[Data entries]
===============
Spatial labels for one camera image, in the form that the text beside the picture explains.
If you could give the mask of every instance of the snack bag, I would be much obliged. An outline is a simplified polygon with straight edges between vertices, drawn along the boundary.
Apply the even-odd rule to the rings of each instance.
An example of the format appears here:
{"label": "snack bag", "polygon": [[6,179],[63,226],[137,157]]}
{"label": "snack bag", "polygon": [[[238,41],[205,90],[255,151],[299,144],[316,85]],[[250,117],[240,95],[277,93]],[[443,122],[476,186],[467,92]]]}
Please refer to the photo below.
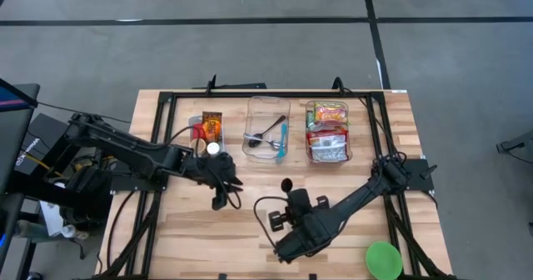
===============
Work task |
The answer must be every line of the entries that includes the word "instance".

Completed task |
If you could give the mask of every instance of the snack bag, I would be much obliged. An outline is a simplified polygon with straight edges between vertices, drawn along the boundary.
Apply the even-odd rule to the rings of each instance.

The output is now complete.